The use of steroids among young respondents disturbed researchers and some local medical experts. But they disagreed over whether the increase in muscle-building exercise is bad -- especially in a nation where youth inactivity and obesity have been dominant concerns.

Dr. Jamie Peters, a Fairview sports medicine specialist in Eden Prairie, said it's fine for adolescents to build strength through appropriate aerobic exercise and training -- saving heavier weightlifting until after puberty, when their bodies are equipped for rapid muscle growth.

"Between obesity and this, this looks pretty good," he said, though he warned that excessive exercise can lead to injuries and other problems.
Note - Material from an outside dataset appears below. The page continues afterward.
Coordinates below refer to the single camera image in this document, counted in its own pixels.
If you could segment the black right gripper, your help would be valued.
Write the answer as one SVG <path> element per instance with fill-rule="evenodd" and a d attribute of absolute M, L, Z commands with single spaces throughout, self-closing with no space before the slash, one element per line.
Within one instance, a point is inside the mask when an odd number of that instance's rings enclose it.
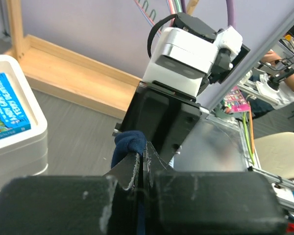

Peters found it perplexing that one in three boys and one in five girls tried protein shakes or powders, though. Supplemental protein is generally pointless for kids who get enough protein in their regular diets, he said.

"They're just wasting a lot of money," he said.

Eisenberg said she worries that exercise and protein shakes would just be the start for middle school students, who might choose riskier strategies, including steroids, to maintain their physiques later on.

"If people are using relatively innocuous behaviors as middle schoolers," she said, "what might they be doing when they are 15 years old or 18 years old?"

Ethan Martin, 14, started strength training at 1st Athlete in Edina a year ago to improve at hockey, but kept up the training even after a concussion knocked him out of hockey. He is now measurably faster and stronger, and it showed on the football field this fall. Ethan's 10-year-old brother certainly noticed, and wanted to start training as well, but his father wouldn't let him.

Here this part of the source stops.